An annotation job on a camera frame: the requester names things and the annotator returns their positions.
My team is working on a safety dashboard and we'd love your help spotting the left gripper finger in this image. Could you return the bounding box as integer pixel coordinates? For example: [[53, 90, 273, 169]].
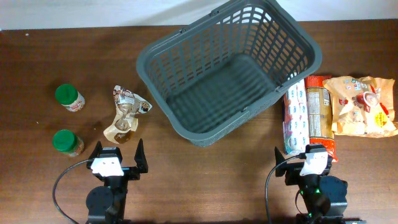
[[89, 141, 103, 159], [134, 139, 147, 170]]

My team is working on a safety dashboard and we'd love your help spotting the green lid jar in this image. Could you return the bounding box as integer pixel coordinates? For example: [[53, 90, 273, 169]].
[[55, 84, 85, 112], [52, 129, 85, 157]]

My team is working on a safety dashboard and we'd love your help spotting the tissue pack multicolour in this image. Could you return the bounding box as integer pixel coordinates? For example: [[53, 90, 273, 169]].
[[282, 80, 310, 155]]

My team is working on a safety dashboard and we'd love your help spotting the brown white snack pouch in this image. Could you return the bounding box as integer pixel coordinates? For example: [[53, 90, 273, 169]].
[[103, 85, 152, 144]]

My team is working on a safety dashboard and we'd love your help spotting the orange noodle packet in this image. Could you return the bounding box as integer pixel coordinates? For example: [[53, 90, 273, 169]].
[[304, 75, 338, 162]]

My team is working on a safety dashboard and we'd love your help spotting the orange Nescafe coffee bag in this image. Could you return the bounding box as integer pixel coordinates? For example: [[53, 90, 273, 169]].
[[323, 76, 397, 138]]

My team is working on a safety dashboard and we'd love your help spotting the grey plastic shopping basket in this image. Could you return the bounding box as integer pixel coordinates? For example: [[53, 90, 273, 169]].
[[136, 0, 322, 147]]

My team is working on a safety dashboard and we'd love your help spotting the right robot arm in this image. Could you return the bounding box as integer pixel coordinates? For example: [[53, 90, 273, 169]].
[[274, 144, 348, 224]]

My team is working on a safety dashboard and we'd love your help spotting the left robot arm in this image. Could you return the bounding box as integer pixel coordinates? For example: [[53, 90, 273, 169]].
[[86, 140, 149, 223]]

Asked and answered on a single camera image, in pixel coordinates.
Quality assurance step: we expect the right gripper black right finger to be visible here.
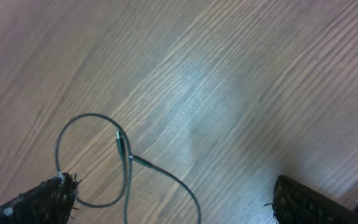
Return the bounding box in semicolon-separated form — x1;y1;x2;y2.
271;175;358;224

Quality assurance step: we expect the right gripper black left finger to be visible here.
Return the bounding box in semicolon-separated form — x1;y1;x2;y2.
0;172;80;224

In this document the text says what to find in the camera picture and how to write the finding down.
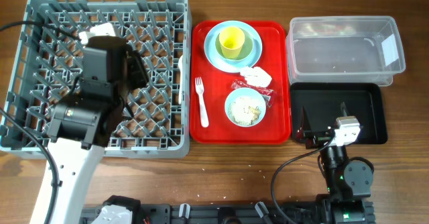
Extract clear plastic waste bin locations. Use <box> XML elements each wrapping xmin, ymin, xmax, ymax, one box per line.
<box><xmin>286</xmin><ymin>15</ymin><xmax>406</xmax><ymax>87</ymax></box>

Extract red snack wrapper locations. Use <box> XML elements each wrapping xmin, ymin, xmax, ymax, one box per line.
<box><xmin>231</xmin><ymin>79</ymin><xmax>275</xmax><ymax>107</ymax></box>

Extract white plastic fork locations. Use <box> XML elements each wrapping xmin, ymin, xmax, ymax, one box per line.
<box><xmin>195</xmin><ymin>77</ymin><xmax>209</xmax><ymax>127</ymax></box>

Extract light green bowl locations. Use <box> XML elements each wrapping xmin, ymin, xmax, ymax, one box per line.
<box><xmin>216</xmin><ymin>32</ymin><xmax>253</xmax><ymax>64</ymax></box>

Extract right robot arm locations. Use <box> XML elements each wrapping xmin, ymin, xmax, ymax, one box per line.
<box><xmin>297</xmin><ymin>103</ymin><xmax>375</xmax><ymax>223</ymax></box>

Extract yellow plastic cup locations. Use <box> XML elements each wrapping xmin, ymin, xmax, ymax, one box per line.
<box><xmin>219</xmin><ymin>26</ymin><xmax>245</xmax><ymax>59</ymax></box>

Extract light blue small bowl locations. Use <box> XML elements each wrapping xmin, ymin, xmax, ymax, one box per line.
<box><xmin>225</xmin><ymin>88</ymin><xmax>267</xmax><ymax>127</ymax></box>

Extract white plastic spoon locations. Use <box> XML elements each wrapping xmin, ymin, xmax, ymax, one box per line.
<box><xmin>178</xmin><ymin>55</ymin><xmax>183</xmax><ymax>105</ymax></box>

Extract black plastic waste tray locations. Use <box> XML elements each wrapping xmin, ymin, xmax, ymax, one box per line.
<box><xmin>290</xmin><ymin>82</ymin><xmax>388</xmax><ymax>144</ymax></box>

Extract light blue plate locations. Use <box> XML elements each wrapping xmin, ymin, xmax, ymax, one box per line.
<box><xmin>204</xmin><ymin>21</ymin><xmax>263</xmax><ymax>73</ymax></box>

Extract white paper napkin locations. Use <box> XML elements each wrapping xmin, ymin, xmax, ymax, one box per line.
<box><xmin>239</xmin><ymin>66</ymin><xmax>272</xmax><ymax>88</ymax></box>

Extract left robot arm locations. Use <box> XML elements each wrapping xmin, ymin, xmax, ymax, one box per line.
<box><xmin>30</xmin><ymin>36</ymin><xmax>149</xmax><ymax>223</ymax></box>

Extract rice and food scraps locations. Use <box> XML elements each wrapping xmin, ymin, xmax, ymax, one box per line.
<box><xmin>229</xmin><ymin>96</ymin><xmax>261</xmax><ymax>126</ymax></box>

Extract grey plastic dishwasher rack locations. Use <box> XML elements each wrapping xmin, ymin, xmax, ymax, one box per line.
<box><xmin>1</xmin><ymin>0</ymin><xmax>192</xmax><ymax>159</ymax></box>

## Work item
Without the pictures, print the records in full, exactly as they appear.

## Exercise answer
An annotation job on a camera frame: the requester names things and the annotator returns their positions.
My team is working on a safety dashboard and we'd love your help spotting the left gripper finger in this image. Could you return the bounding box as integer pixel coordinates? For example: [[53, 90, 273, 169]].
[[89, 141, 103, 159], [134, 139, 147, 170]]

My team is working on a safety dashboard and we'd love your help spotting the green lid jar in this image. Could you return the bounding box as integer pixel coordinates? For example: [[53, 90, 273, 169]].
[[55, 84, 85, 112], [52, 129, 85, 157]]

My team is working on a safety dashboard and we'd love your help spotting the tissue pack multicolour in this image. Could you return the bounding box as integer pixel coordinates? For example: [[53, 90, 273, 169]].
[[282, 80, 310, 155]]

My team is working on a safety dashboard and we'd love your help spotting the brown white snack pouch in this image. Could you return the bounding box as integer pixel coordinates? For example: [[53, 90, 273, 169]].
[[103, 85, 152, 144]]

My team is working on a safety dashboard and we'd love your help spotting the orange noodle packet in this image. Could you return the bounding box as integer pixel coordinates? For example: [[53, 90, 273, 169]].
[[304, 75, 338, 162]]

My team is working on a safety dashboard and we'd love your help spotting the orange Nescafe coffee bag in this image. Could you return the bounding box as integer pixel coordinates? For example: [[53, 90, 273, 169]].
[[323, 76, 397, 138]]

My team is working on a safety dashboard and we'd love your help spotting the grey plastic shopping basket in this image. Could you return the bounding box as integer pixel coordinates? For example: [[53, 90, 273, 169]].
[[136, 0, 322, 147]]

My team is working on a safety dashboard and we'd love your help spotting the right robot arm in this image. Could you return the bounding box as integer pixel coordinates? For example: [[53, 90, 273, 169]].
[[274, 144, 348, 224]]

My team is working on a safety dashboard and we'd love your help spotting the left robot arm in this image. Could you return the bounding box as integer pixel coordinates? For example: [[53, 90, 273, 169]].
[[86, 140, 149, 223]]

Asked and answered on a single camera image, in pixel coordinates.
Quality assurance step: we expect the right gripper black right finger to be visible here.
Return the bounding box in semicolon-separated form — x1;y1;x2;y2.
271;175;358;224

Quality assurance step: we expect the right gripper black left finger to be visible here.
Return the bounding box in semicolon-separated form — x1;y1;x2;y2.
0;172;80;224

In this document the text says what to find in the camera picture and how to write the finding down.
Extract clear plastic waste bin locations. Use <box> XML elements each wrapping xmin, ymin, xmax, ymax, one box per line.
<box><xmin>286</xmin><ymin>15</ymin><xmax>406</xmax><ymax>87</ymax></box>

Extract red snack wrapper locations. Use <box> XML elements each wrapping xmin, ymin, xmax, ymax, one box per line.
<box><xmin>231</xmin><ymin>79</ymin><xmax>275</xmax><ymax>107</ymax></box>

Extract white plastic fork locations. Use <box> XML elements each wrapping xmin, ymin, xmax, ymax, one box per line.
<box><xmin>195</xmin><ymin>77</ymin><xmax>209</xmax><ymax>127</ymax></box>

Extract light green bowl locations. Use <box> XML elements each wrapping xmin, ymin, xmax, ymax, one box per line.
<box><xmin>216</xmin><ymin>32</ymin><xmax>253</xmax><ymax>64</ymax></box>

Extract right robot arm locations. Use <box> XML elements each wrapping xmin, ymin, xmax, ymax, one box per line.
<box><xmin>297</xmin><ymin>103</ymin><xmax>375</xmax><ymax>223</ymax></box>

Extract yellow plastic cup locations. Use <box> XML elements each wrapping xmin, ymin, xmax, ymax, one box per line.
<box><xmin>219</xmin><ymin>26</ymin><xmax>245</xmax><ymax>59</ymax></box>

Extract light blue small bowl locations. Use <box> XML elements each wrapping xmin, ymin, xmax, ymax, one box per line.
<box><xmin>225</xmin><ymin>88</ymin><xmax>267</xmax><ymax>127</ymax></box>

Extract white plastic spoon locations. Use <box> XML elements each wrapping xmin, ymin, xmax, ymax, one box per line.
<box><xmin>178</xmin><ymin>55</ymin><xmax>183</xmax><ymax>105</ymax></box>

Extract black plastic waste tray locations. Use <box> XML elements each wrapping xmin, ymin, xmax, ymax, one box per line.
<box><xmin>290</xmin><ymin>82</ymin><xmax>388</xmax><ymax>144</ymax></box>

Extract light blue plate locations. Use <box> XML elements each wrapping xmin, ymin, xmax, ymax, one box per line.
<box><xmin>204</xmin><ymin>21</ymin><xmax>263</xmax><ymax>73</ymax></box>

Extract white paper napkin locations. Use <box> XML elements each wrapping xmin, ymin, xmax, ymax, one box per line.
<box><xmin>239</xmin><ymin>66</ymin><xmax>272</xmax><ymax>88</ymax></box>

Extract left robot arm locations. Use <box> XML elements each wrapping xmin, ymin, xmax, ymax, one box per line.
<box><xmin>30</xmin><ymin>36</ymin><xmax>149</xmax><ymax>223</ymax></box>

Extract rice and food scraps locations. Use <box> XML elements each wrapping xmin, ymin, xmax, ymax, one box per line.
<box><xmin>229</xmin><ymin>96</ymin><xmax>261</xmax><ymax>126</ymax></box>

Extract grey plastic dishwasher rack locations. Use <box> XML elements each wrapping xmin, ymin, xmax, ymax, one box per line.
<box><xmin>1</xmin><ymin>0</ymin><xmax>192</xmax><ymax>159</ymax></box>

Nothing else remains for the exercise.